[Dataset entries]
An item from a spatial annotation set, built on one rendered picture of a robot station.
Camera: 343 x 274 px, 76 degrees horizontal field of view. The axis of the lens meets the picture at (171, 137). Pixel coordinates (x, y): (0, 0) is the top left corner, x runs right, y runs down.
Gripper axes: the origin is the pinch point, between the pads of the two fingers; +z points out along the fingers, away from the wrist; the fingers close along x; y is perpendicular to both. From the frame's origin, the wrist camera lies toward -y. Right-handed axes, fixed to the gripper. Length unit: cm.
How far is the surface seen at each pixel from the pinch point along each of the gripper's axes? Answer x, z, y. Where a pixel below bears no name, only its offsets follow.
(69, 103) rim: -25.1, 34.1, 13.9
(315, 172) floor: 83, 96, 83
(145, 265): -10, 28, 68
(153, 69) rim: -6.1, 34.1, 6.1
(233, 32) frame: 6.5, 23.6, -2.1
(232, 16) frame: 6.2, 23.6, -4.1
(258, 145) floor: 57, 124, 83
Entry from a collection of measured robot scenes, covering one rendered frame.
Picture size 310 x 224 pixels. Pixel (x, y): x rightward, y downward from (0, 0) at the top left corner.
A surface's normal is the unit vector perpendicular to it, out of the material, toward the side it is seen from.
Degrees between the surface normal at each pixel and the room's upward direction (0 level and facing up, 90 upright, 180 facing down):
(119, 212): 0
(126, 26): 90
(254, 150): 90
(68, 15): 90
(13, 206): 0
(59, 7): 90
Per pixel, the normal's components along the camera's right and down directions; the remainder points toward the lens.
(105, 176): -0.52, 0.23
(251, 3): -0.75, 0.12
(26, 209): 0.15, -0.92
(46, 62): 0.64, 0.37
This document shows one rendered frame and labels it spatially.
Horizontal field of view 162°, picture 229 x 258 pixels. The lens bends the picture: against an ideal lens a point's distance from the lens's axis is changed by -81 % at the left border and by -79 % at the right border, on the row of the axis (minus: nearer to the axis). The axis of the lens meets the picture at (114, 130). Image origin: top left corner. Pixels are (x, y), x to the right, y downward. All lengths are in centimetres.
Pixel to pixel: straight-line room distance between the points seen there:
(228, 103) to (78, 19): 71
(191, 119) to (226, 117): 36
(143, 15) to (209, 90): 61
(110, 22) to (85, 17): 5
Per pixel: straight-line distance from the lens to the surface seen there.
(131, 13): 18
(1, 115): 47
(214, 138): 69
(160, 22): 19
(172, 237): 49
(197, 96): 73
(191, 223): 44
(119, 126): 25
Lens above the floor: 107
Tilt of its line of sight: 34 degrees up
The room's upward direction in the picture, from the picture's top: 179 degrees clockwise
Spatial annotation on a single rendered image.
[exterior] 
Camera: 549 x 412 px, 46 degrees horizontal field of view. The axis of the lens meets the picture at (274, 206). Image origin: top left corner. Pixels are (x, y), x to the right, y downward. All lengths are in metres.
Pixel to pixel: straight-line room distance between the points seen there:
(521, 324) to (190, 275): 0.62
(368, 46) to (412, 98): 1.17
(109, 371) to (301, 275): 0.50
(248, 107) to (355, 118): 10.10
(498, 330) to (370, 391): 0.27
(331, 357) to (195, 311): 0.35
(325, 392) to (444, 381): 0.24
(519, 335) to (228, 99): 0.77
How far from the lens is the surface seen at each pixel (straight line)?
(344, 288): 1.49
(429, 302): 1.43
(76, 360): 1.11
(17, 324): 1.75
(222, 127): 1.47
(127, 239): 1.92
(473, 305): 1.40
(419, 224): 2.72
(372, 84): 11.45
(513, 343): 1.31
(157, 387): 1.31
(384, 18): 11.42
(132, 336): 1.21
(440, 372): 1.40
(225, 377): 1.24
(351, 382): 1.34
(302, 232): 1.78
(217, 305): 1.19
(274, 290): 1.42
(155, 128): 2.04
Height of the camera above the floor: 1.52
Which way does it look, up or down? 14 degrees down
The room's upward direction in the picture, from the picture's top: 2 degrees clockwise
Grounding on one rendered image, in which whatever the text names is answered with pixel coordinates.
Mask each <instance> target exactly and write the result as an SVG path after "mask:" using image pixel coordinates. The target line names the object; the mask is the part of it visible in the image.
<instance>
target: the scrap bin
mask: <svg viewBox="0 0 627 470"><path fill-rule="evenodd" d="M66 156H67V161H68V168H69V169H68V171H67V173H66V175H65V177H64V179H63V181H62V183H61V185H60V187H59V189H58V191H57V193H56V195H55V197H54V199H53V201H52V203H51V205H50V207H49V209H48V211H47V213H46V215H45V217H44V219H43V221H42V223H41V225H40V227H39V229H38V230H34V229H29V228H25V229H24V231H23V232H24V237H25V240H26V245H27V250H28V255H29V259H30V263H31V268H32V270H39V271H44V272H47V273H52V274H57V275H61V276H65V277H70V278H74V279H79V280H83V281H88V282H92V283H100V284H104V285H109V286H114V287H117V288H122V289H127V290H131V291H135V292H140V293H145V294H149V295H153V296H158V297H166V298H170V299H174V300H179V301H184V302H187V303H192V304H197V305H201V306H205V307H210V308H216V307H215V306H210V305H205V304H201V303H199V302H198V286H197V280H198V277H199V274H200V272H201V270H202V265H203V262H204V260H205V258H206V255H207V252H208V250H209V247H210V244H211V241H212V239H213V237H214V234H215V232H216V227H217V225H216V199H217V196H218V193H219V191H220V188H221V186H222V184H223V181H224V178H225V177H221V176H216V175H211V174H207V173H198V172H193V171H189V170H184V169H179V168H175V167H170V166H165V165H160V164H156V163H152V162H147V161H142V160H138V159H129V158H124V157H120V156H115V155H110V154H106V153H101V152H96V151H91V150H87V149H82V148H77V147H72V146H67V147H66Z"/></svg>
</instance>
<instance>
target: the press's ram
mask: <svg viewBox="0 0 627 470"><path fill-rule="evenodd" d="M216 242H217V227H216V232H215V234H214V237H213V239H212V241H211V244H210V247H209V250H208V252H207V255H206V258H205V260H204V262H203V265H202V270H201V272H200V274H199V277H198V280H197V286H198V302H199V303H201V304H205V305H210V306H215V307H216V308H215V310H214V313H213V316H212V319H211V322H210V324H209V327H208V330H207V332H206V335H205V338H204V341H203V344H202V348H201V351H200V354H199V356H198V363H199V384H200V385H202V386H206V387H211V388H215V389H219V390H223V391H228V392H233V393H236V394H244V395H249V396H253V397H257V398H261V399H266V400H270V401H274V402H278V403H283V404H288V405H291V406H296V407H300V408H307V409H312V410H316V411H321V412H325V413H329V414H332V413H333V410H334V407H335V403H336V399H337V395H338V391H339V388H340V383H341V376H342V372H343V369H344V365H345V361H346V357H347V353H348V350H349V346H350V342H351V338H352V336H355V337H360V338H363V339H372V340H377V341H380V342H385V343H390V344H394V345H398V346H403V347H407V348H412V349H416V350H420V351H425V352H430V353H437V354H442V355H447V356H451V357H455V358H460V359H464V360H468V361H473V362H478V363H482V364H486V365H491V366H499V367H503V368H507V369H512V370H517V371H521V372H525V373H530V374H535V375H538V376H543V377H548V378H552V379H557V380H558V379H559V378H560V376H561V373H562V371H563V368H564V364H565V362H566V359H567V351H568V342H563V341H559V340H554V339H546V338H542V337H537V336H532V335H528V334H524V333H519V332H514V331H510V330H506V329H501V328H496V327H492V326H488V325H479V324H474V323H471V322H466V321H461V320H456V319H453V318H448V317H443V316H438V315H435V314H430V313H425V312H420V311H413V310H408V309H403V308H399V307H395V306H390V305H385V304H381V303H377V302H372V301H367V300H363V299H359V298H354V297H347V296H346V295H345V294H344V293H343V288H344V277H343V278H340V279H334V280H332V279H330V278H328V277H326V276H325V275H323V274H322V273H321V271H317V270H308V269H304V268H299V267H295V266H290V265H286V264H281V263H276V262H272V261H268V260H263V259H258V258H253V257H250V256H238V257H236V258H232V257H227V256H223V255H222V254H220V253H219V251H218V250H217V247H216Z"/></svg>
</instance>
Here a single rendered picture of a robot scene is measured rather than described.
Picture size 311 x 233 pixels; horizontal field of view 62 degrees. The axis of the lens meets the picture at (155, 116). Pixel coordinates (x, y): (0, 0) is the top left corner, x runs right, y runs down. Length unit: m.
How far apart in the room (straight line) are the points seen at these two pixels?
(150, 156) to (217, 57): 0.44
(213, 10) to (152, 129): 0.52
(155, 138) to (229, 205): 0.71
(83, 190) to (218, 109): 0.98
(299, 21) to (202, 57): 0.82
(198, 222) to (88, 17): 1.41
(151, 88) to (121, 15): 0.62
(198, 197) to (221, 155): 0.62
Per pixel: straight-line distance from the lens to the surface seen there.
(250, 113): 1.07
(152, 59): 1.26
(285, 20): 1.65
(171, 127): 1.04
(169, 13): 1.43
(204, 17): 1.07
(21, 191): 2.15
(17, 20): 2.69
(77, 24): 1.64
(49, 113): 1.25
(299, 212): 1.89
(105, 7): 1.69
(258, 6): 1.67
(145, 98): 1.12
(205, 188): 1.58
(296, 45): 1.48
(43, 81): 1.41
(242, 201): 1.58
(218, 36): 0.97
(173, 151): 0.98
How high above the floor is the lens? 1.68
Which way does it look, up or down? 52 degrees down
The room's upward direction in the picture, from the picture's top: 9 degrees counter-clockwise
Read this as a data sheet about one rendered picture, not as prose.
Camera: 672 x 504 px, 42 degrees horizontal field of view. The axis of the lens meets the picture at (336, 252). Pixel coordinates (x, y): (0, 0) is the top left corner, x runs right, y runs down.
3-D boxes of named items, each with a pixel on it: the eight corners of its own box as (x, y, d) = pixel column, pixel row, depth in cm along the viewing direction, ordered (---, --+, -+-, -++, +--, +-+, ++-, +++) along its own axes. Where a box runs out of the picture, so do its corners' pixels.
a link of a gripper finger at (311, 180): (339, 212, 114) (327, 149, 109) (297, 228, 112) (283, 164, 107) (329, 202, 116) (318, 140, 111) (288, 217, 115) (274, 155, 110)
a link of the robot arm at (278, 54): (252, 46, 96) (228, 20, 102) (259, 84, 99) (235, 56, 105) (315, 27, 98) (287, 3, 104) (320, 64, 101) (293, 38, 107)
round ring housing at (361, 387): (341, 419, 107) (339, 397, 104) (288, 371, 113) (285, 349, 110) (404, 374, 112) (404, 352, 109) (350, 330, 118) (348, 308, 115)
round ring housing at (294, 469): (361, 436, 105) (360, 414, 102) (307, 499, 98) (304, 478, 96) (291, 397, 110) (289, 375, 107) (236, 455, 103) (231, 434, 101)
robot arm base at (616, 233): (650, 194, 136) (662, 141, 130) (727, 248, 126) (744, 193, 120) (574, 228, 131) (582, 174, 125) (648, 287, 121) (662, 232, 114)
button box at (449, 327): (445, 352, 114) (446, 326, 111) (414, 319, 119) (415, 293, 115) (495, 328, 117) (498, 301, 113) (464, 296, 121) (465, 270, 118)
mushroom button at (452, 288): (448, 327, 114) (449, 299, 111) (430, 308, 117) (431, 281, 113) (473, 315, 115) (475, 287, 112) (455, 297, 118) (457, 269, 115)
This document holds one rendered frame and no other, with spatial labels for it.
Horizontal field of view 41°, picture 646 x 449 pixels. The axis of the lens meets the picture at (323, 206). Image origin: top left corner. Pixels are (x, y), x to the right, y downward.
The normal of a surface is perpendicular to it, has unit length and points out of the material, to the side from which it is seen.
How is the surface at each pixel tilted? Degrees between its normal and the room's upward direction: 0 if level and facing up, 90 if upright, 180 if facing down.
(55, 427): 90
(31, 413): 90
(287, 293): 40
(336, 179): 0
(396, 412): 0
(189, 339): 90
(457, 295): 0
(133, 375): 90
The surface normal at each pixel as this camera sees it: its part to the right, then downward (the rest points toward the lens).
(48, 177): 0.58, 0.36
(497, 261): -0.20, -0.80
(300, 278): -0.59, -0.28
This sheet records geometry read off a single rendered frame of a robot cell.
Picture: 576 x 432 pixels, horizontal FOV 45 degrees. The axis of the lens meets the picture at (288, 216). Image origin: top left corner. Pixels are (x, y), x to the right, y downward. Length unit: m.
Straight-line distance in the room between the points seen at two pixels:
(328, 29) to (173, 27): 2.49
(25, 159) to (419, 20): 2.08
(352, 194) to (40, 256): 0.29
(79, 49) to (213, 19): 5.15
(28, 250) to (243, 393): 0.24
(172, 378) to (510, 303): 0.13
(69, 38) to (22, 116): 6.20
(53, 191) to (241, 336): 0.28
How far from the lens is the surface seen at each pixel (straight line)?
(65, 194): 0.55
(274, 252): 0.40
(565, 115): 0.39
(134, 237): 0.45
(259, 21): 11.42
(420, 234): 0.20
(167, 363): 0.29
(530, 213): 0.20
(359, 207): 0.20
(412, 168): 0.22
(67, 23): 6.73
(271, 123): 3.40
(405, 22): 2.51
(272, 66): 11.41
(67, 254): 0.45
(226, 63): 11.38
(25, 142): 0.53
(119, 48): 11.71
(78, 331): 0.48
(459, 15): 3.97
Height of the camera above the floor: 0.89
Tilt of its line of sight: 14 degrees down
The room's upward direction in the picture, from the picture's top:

#### [What you need to do]
Give back exactly the lines above, from the line containing "(105, 176): -0.52, 0.23" through the line containing "(519, 335) to (228, 99): 0.77", with both end lines and nothing more.

#### [Response to this task]
(105, 176): -0.52, 0.23
(251, 3): -0.75, 0.12
(26, 209): 0.15, -0.92
(46, 62): 0.64, 0.37
This document shows one rendered frame and labels it spatially.
Horizontal field of view 162°, picture 229 x 258 pixels. The lens bends the picture: against an ideal lens a point's distance from the lens's axis is changed by -81 % at the left border and by -79 % at the right border, on the row of the axis (minus: nearer to the axis). The axis of the lens meets the picture at (114, 130). Image origin: top left corner. Pixels are (x, y), x to the right, y downward. All lengths are in centimetres.
Pixel to pixel: straight-line room distance between the points seen there:
(228, 103) to (78, 19): 71
(191, 119) to (226, 117): 36
(143, 15) to (209, 90): 61
(110, 22) to (85, 17): 5
Per pixel: straight-line distance from the lens to the surface seen there.
(131, 13): 18
(1, 115): 47
(214, 138): 69
(160, 22): 19
(172, 237): 49
(197, 96): 73
(191, 223): 44
(119, 126): 25
Lens above the floor: 107
Tilt of its line of sight: 34 degrees up
The room's upward direction in the picture, from the picture's top: 179 degrees clockwise
Spatial annotation on a single rendered image.
[exterior] 
Camera: 549 x 412 px, 46 degrees horizontal field of view. The axis of the lens meets the picture at (274, 206). Image origin: top left corner. Pixels are (x, y), x to the right, y downward. All lengths are in metres.
Pixel to pixel: straight-line room distance between the points seen there:
(521, 324) to (190, 275): 0.62
(368, 46) to (412, 98): 1.17
(109, 371) to (301, 275): 0.50
(248, 107) to (355, 118): 10.10
(498, 330) to (370, 391): 0.27
(331, 357) to (195, 311): 0.35
(325, 392) to (444, 381): 0.24
(519, 335) to (228, 99): 0.77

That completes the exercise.